The motivation for developing the CFF 2 CharString format was twofold:

Accordingly, the CFF 2 CharString format has added some new operators, and has removed many more operators. However, the encoding of operators and operands is the same between Type 2 and CFF 2 CharStrings; interpreters will need relatively little change to process both formats. See Appendix D Changes From Type 2 CharStrings for a complete list of the differences between Type 2 and CFF 2 CharString formats.

This document only describes how CFF 2 charstrings are encoded, and does not attempt to explain the reasons for choosing various options. CFF 2 charstrings are based on Type 1 font concepts, and this document assumes familiarity with the Type 1 font format specification. For more information, please see “Adobe Type 1 Font Format” at Adobe Font Technical Notes. Also, familiarity with the CFF 2 font format is assumed; please see the Compact Font Format Version 2 ('CFF 2') chapter for details.

2 CFF 2 Charstrings

The following sections describe the general concepts of encoding a CFF 2 charstring.

2.1 Hints

The CFF 2 charstring format supports six hint operators: hstem, vstem, hstemhm, vstemhm, hintmask, and cntrmask. The hint information must be declared at the beginning of a charstring (see section 3.1) using the hstem, vstem, hstemhm, and vstemhm operators, each of which may each take arguments for multiple stem hints.

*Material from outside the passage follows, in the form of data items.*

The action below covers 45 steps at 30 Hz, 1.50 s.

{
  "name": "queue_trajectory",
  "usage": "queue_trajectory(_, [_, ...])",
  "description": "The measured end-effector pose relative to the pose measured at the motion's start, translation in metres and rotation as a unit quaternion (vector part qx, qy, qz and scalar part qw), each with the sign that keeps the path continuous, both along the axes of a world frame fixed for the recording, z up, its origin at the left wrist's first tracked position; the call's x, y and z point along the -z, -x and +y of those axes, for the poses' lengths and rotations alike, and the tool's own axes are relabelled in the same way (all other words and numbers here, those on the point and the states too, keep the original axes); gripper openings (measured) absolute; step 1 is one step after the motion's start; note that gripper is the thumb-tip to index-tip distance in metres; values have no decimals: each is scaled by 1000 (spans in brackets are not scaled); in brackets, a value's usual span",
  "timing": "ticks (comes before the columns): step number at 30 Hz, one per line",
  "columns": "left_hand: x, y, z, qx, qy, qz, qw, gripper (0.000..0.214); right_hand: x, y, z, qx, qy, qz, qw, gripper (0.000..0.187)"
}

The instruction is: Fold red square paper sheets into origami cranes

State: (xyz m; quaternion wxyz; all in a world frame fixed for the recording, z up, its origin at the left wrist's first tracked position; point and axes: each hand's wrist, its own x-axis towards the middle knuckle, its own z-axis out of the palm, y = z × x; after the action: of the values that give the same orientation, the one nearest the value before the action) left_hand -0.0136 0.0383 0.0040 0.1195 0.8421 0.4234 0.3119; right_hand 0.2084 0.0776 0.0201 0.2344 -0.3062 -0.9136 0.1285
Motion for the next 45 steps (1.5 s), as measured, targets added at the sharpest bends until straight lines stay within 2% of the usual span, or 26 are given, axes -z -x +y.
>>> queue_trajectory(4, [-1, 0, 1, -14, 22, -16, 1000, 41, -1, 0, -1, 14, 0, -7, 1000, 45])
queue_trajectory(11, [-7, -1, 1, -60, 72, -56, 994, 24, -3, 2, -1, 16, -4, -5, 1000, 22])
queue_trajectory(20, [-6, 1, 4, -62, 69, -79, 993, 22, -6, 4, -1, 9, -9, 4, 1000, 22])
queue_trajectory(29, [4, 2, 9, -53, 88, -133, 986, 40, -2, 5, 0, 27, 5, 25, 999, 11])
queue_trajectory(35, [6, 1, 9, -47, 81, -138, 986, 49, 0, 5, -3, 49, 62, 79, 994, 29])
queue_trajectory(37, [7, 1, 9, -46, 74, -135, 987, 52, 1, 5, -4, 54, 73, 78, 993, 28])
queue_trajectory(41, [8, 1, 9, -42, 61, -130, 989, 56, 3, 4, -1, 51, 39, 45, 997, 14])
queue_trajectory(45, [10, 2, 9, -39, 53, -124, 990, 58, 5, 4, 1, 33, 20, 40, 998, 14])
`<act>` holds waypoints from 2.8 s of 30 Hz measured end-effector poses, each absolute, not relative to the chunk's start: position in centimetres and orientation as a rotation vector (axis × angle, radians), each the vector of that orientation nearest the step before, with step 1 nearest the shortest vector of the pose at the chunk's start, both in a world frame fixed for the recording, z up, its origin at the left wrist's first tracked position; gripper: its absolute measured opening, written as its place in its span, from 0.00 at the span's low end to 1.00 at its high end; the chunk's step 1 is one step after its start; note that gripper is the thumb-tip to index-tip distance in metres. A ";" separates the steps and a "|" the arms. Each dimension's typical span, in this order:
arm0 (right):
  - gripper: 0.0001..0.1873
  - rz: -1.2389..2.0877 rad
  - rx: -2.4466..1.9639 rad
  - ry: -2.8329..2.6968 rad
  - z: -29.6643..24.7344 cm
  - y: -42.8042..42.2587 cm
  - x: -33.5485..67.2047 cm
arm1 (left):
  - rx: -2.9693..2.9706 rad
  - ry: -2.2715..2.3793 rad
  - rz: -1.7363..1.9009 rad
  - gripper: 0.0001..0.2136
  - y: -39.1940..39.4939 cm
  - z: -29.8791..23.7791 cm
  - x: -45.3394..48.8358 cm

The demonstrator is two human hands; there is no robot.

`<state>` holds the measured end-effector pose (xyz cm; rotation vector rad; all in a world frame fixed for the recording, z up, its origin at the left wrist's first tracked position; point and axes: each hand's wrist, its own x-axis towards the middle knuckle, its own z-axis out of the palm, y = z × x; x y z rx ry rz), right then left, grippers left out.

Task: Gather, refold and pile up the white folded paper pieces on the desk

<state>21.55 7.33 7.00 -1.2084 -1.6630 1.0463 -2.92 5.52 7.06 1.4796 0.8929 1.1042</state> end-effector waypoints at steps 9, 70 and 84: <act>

CFF 2 hint operators aid the rasterizer in recognizing and controlling stems and counter areas within a glyph. A stem generally consists of two positions (edges) and the associated width. Edge stem hints help to control character features where there is only a single edge (see section 4.3). The CFF 2 charstring format includes edge hints, which are equivalent to the Type 1 concept of ghost hints (see section on ghost hints, page 57, of “Adobe Type 1 Font Format”). They are used to locate an edge rather than a stem that has two edges. A stem width value of –20 is reserved for a top or right edge, and a value of –21 for a bottom or left edge. The operation of hints with other negative width values is undefined.

hintmask

The hintmask operator has the same function as that described in “Changing Hints within a Character,” section 8.1, page 69, of “Adobe Type 1 Font Format.” It provides a means for activating or deactivating stem hints so that only a set of non-overlapping hints are active at one time. The hintmask operator is followed by one or more data bytes that specify the stem hints which are to be active for the subsequent path construction. The number of data bytes must be exactly the number needed to represent the number of stems in the original stem list (those stems specified by the hstem, vstem, hstemhm, and vstemhm commands), using one bit in the data bytes for each stem in the original stem list. Bits with a value of one indicate stems that are active, and a value of zero indicates stems that are inactive.

cntrmask

The cntrmask (countermask) hint causes arbitrary but nonoverlapping collections of counter spaces in a character to be controlled in a manner similar to how stem widths are controlled by the stem hint commands (see Adobe Technical Note #5015, “The Type 1 Font Format Supplement” for more information). The cntrmask operator is followed by one or more data bytes that specify the index number of the stem hints on both sides of a counter space. The number of data bytes must be exactly the number needed to represent the number of stems in the original stem list (those stems specified by the hstem, vstem, hstemhm, or vstemhm commands), using one bit in the data bytes for each stem in the original stem list.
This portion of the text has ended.